I own similar type electric kettle furnace suited for 2 Kg, i bought it second hand along with two new crucibles, a crucible tongs and a digital scale for 600$.

I couldn't be happier with it. The crucibles are indeed pricy so i limit my use and combine whatever i can to melt as bigger bathecs as possible.


Few weeks ego, it stoped heating all of a sudden... So i began investigating.
As it turned out, the previous owner was very sloppy in the way he handeled his molten metals or the way he charged it and i have found a huge silvery looking lump draind in the main chamber right down to the work coil leads, eventually the coil lead had succumbed.
Long story short, i had to chizel away the heating coil around the cup (the main chamber) and replace it, all in all it cost me 40$ for new coil and some refactory cement. 
This ordeal yielded few positive things: 1st, about 15g of gold and about an once of silver... i wish "accidents" like that will happen more often... :mrgreen: 
2nd, i learned exactly how it is built, now i can confidently open it and fit other shapes crucibles... basically use it as a side up door furnace (though limited in size).

Anyways, here's a tip to make the crucible life a little longer.
While new, I smear the outside of the crucibles with a thin & even layer of refactoy cement, about 1mm thick or slightly less and let it dry for a week before usage.
If the crucible is not used for clean metals, the entire inside is coated with thin borax layer.
It is a bit more labor intensive but well woth it as you can prolong the graphite life many times over that way.


I don't know if you made the wrong choice or not, that's up to what you need to do.

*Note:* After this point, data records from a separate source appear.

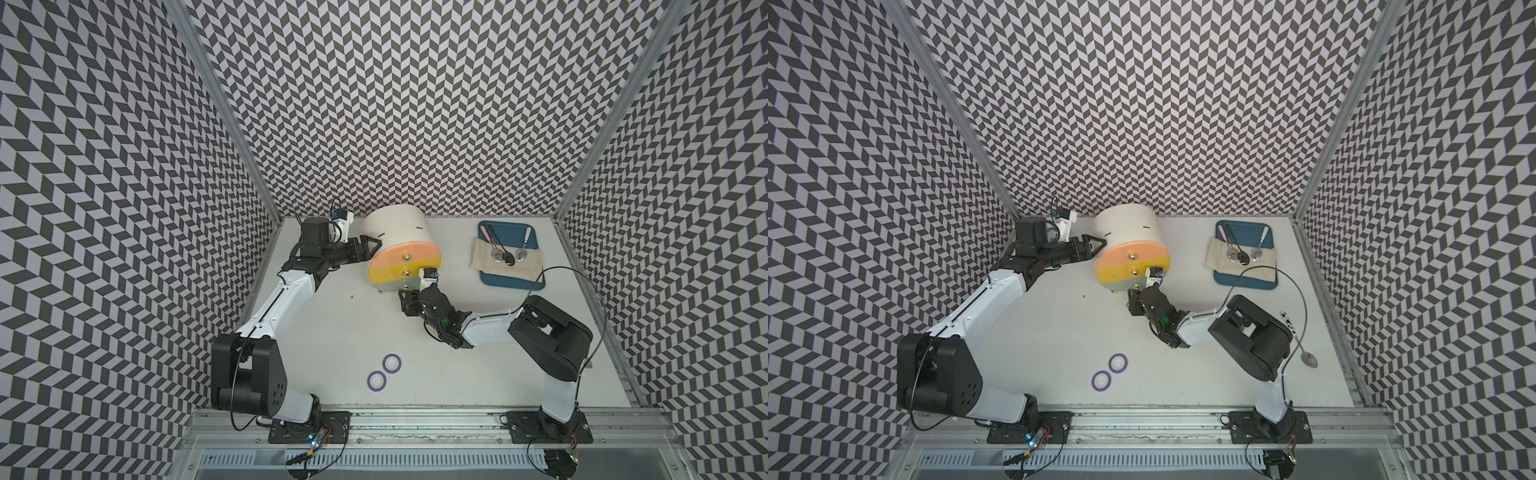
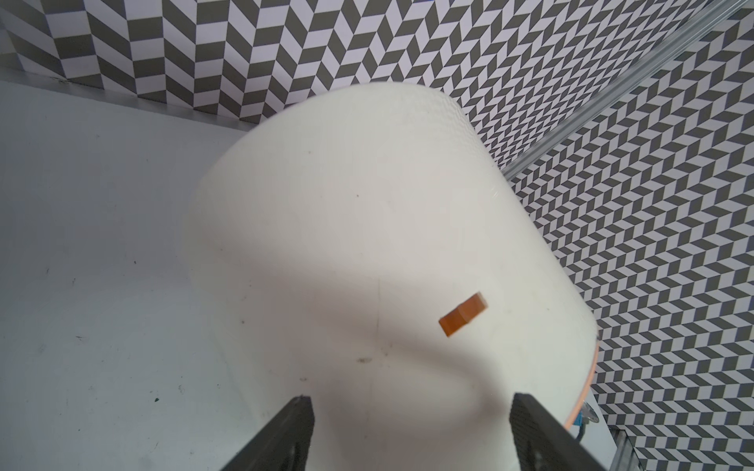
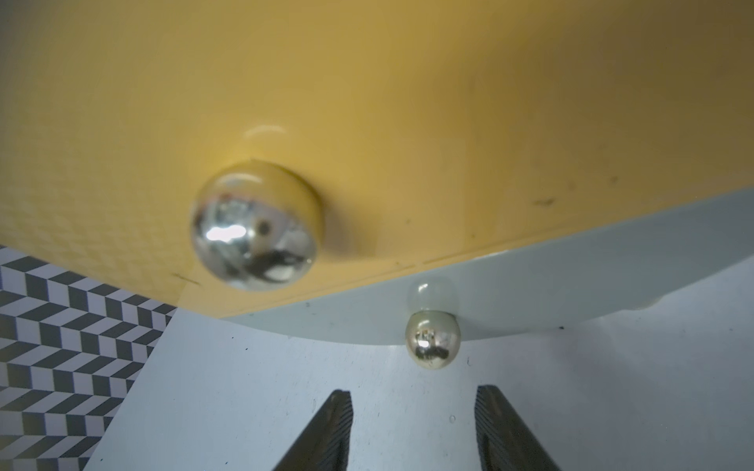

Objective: Place the transparent tape into the drawer according to color
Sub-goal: Open the drawer in the storage box.

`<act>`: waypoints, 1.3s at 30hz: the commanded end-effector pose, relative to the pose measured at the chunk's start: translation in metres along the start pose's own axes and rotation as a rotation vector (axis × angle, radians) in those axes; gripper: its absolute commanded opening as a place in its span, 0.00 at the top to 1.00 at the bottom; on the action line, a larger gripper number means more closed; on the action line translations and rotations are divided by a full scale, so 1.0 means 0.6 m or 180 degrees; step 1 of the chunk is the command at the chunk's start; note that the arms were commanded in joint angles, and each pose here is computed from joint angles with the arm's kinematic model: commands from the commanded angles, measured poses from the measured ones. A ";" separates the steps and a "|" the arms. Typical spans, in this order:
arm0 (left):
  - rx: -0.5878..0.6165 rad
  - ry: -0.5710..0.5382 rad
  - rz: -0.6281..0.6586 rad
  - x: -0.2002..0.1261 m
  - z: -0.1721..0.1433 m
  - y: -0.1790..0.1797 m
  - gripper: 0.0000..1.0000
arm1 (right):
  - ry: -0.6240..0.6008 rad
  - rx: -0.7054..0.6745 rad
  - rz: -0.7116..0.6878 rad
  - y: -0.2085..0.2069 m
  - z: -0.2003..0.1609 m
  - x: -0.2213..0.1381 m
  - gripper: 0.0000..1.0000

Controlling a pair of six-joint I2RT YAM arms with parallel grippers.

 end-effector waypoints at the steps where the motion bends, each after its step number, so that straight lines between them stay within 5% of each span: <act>1: 0.0076 -0.0054 -0.0054 -0.002 0.004 0.000 0.20 | -0.0266 -0.0027 0.0053 0.011 0.019 0.012 0.49; 28: 0.0063 -0.0057 -0.0063 -0.004 0.004 0.004 0.20 | -0.0336 -0.0109 -0.0097 0.005 0.010 0.049 0.63; 39: 0.0059 -0.0061 -0.0072 -0.005 0.004 0.004 0.20 | -0.0365 -0.0132 -0.0071 0.007 0.013 0.049 0.86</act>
Point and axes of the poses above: each gripper's point midway between its finger pads, its own x axis out along the fingers, its own y axis along the line the jaws close on, z = x × y, the point moved 10 cm from there along -x, back along the fingers, and after that the axes turned 1 degree about x, right-handed, at the moved point
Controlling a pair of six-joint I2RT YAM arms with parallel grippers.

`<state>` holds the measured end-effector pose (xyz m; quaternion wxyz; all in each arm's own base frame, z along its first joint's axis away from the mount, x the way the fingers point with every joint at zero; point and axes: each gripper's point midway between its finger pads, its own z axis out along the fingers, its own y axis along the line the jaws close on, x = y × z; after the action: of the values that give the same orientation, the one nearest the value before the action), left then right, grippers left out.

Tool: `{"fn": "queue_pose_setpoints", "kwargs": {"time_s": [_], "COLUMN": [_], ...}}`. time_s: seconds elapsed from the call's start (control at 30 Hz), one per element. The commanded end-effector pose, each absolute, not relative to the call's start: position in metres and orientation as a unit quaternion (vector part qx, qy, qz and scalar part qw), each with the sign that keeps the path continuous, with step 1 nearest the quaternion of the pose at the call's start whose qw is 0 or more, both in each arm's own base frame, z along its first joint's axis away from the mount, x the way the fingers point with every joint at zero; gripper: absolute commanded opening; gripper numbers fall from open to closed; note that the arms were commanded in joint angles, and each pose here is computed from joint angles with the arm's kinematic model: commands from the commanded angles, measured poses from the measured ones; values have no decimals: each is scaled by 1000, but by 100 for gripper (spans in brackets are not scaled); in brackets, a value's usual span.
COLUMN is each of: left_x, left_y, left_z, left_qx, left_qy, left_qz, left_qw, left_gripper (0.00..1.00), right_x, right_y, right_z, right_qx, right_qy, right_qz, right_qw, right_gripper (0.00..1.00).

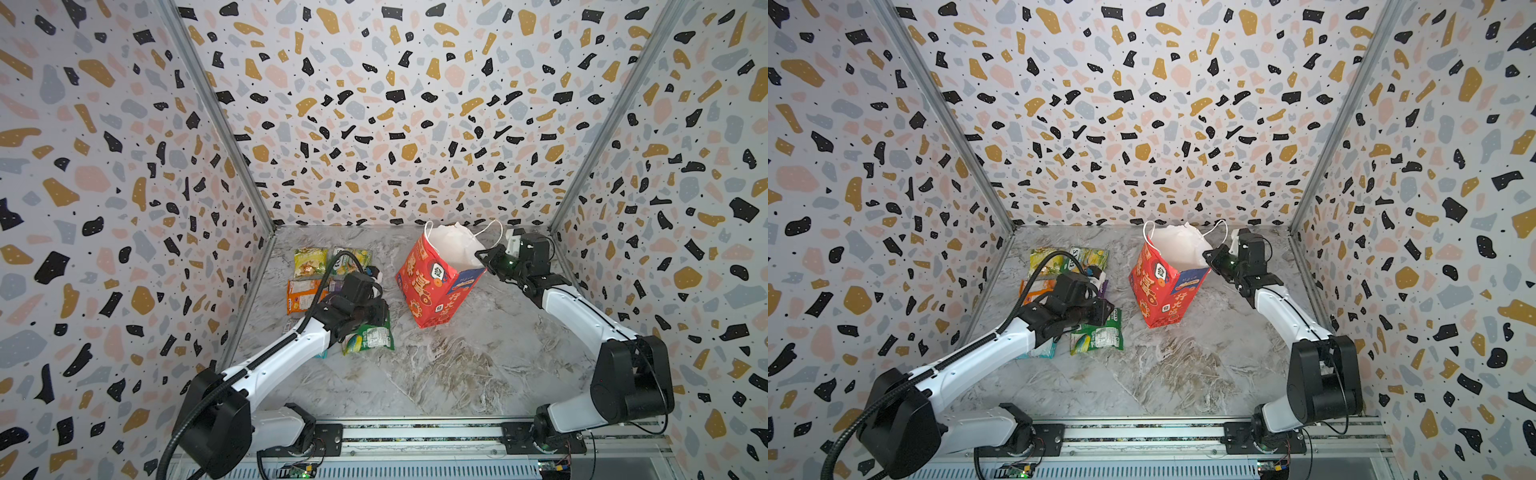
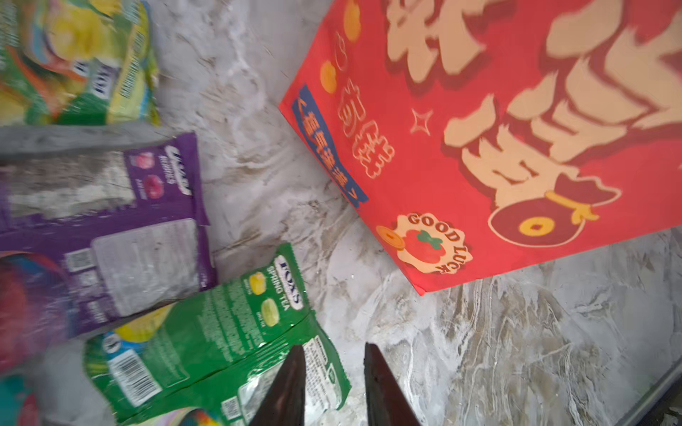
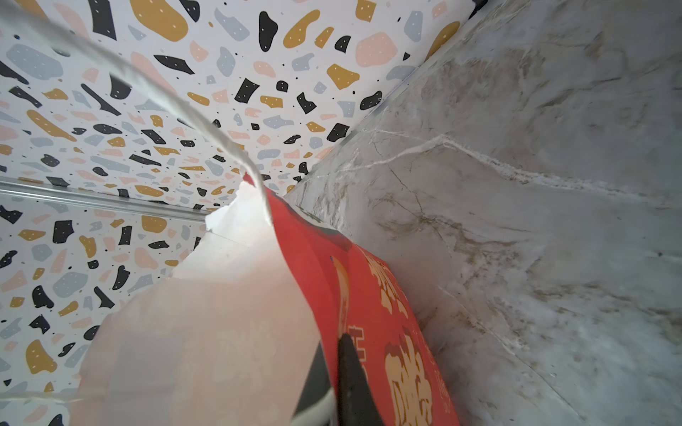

Though you will find eventually that your work will also require you to have a torch rig as well.
Would i buy it again now, probably not. Not because it's not a good product, but because the usage is limitd for my need vs. a side door furnace.

Here's the burned coil:


----------



## bagus (Mar 22, 2012)

samuel-a said:


> Marcel
> 
> This ordeal yielded few positive things: 1st, about 15g of gold and about an once of silver... i wish "accidents" like that will happen more often... :mrgreen:



15 gr of gold? so you basically got the furnace for free then? lol


----------



## goldsilverpro (Mar 22, 2012)

It's an over priced gadget. You should have searched the forum before wasting your money.


----------



## samuel-a (Mar 22, 2012)

goldsilverpro said:


> over priced



agreed!


----------



## goldsilverpro (Mar 22, 2012)

I apologize for coming on so strong. I didn't mean to insult anyone. I guess these things are one of my pet peeves and just seeing one raises up the hairs on the back of my neck. It will work for some things, sort of. For what you pay for them, I feel you end up with an extremely limited piece of equipment. They really do look neat, though. It's so easy to use a torch or build a simple gas furnace that will run rings around one of those things.


----------



## Harold_V (Mar 23, 2012)

goldsilverpro said:


> It's so easy to use a torch or build a simple gas furnace that will run rings around one of those things.


That's really the long and short of the thing. I used mine when I had it (purchased new), even covered the crucible with refractory to prolong life, but it simply wasn't convenient to use. In the end, it sat on a shelf, never to be used again. 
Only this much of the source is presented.